James gave no reaction as she cried, as she struggled to lift her face away from the hot car, as she tried to go limp and slip out of his grip.
She was in pain, and he didn’t care. He’d never cared, but he’d-
‘When your mother died, if I could have done anything to trade your death for hers, I would have, a thousand times over. But even to Death, you are worthless.’
James adjusted his grip, fingers digging tighter into her hair, pulling some of the less-resilient strands from her scalp, then lifted her, and slammed her cheek into the car.
‘Now. All this time. You’re worth nothing to me. But you’re my daughter, and someday, that might mean something.’ He slammed her head one final time, then let her go, leaving her to fall boneless to the ground.
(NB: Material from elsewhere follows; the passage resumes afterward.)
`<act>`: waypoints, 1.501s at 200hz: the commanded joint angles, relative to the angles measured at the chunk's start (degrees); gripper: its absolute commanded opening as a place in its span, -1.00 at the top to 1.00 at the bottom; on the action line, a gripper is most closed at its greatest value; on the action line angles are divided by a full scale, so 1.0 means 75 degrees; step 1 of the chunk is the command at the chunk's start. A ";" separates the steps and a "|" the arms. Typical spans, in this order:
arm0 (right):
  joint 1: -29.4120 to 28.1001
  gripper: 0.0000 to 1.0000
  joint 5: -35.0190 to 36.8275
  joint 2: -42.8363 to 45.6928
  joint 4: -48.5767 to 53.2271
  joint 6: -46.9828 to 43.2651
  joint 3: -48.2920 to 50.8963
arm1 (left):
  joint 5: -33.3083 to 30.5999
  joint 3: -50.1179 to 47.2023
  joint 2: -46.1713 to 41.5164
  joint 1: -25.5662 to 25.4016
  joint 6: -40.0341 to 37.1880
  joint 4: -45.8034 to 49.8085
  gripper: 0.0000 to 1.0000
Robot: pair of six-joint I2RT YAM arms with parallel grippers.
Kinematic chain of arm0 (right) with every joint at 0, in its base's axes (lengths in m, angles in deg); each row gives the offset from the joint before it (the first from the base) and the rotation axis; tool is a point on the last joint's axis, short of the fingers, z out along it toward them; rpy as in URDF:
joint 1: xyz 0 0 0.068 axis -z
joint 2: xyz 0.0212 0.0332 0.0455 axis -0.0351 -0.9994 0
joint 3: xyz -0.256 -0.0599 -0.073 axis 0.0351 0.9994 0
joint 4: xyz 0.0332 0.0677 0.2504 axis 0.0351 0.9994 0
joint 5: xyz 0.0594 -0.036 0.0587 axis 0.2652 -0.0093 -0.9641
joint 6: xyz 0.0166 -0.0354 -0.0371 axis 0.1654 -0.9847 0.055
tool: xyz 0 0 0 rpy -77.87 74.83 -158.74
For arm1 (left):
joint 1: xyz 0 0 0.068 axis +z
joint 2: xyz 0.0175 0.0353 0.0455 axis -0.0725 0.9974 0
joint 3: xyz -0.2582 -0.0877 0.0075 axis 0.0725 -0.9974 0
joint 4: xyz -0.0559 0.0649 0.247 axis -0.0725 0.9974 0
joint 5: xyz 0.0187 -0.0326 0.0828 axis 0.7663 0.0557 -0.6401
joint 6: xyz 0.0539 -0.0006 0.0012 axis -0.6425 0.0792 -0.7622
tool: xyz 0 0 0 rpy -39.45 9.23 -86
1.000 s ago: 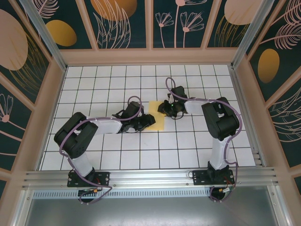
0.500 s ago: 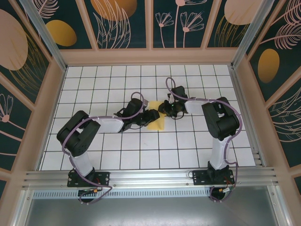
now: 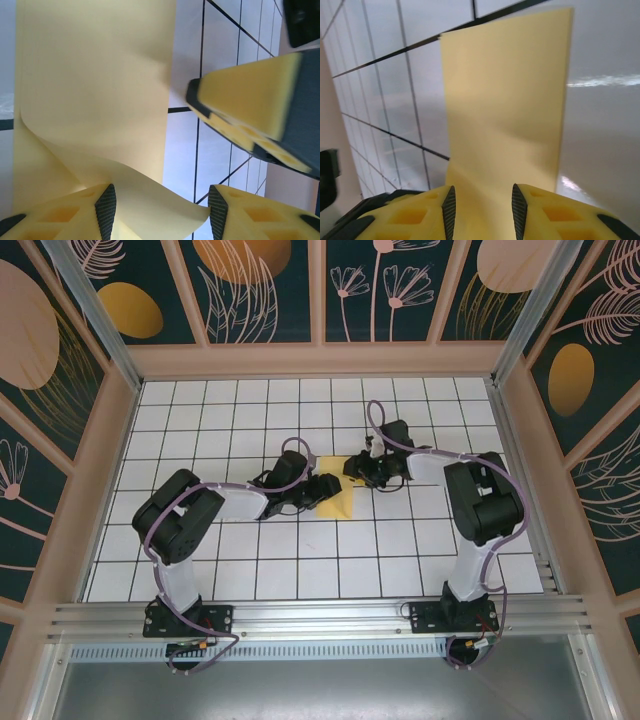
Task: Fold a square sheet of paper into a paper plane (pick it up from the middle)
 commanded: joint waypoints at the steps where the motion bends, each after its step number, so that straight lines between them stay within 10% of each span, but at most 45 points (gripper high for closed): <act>1: 0.0023 0.23 -0.0319 0.0399 -0.0035 -0.0325 0.0105 | -0.0006 0.0287 0.0199 -0.0032 -0.0230 -0.0293 -0.09; 135: 0.0315 0.52 -0.0171 0.0584 0.0007 -0.0467 0.0881 | 0.0041 0.0657 0.0468 -0.0032 -0.0232 -0.0243 -0.19; 300: 0.0377 0.28 -0.0240 0.1333 -0.0743 -0.0509 0.1416 | -0.0111 0.0968 0.0731 -0.0035 -0.0219 0.0180 0.36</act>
Everything hurt. Her face was wet. Her neck was wet. Tears, spit, blood. Any of it. All of it.
The accident had been- Horrifying. Something she couldn’t go a day without thinking about. The memories were, unfortunately, clear. There’d been the sound of…the truck never sounded like a truck in her memory; it was always some huge, otherworldly noise. There was the noise, and then there was pain – not the kind of pain that reflected how mangled her body was, how desperately she’d been injured – a body that rescue workers had initially assumed was a corpse.
The most pain anyone could bear, and it had been so distant. Pooling blood had felt like a warm blanket. Twisted metal embedded in her flesh had been the faint pokes of leaning against a tree with rough bark.
She’d been scared, but she hadn’t cried.
And now, she was crying in the dirt.
Her father towered over her, Yggdrasil with a slight frown.
If she moved, she’d anger him. If she stayed still, she’d anger him. If she continued to breathe-
‘When you’re tired of making an embarrassment of yourself, join me.’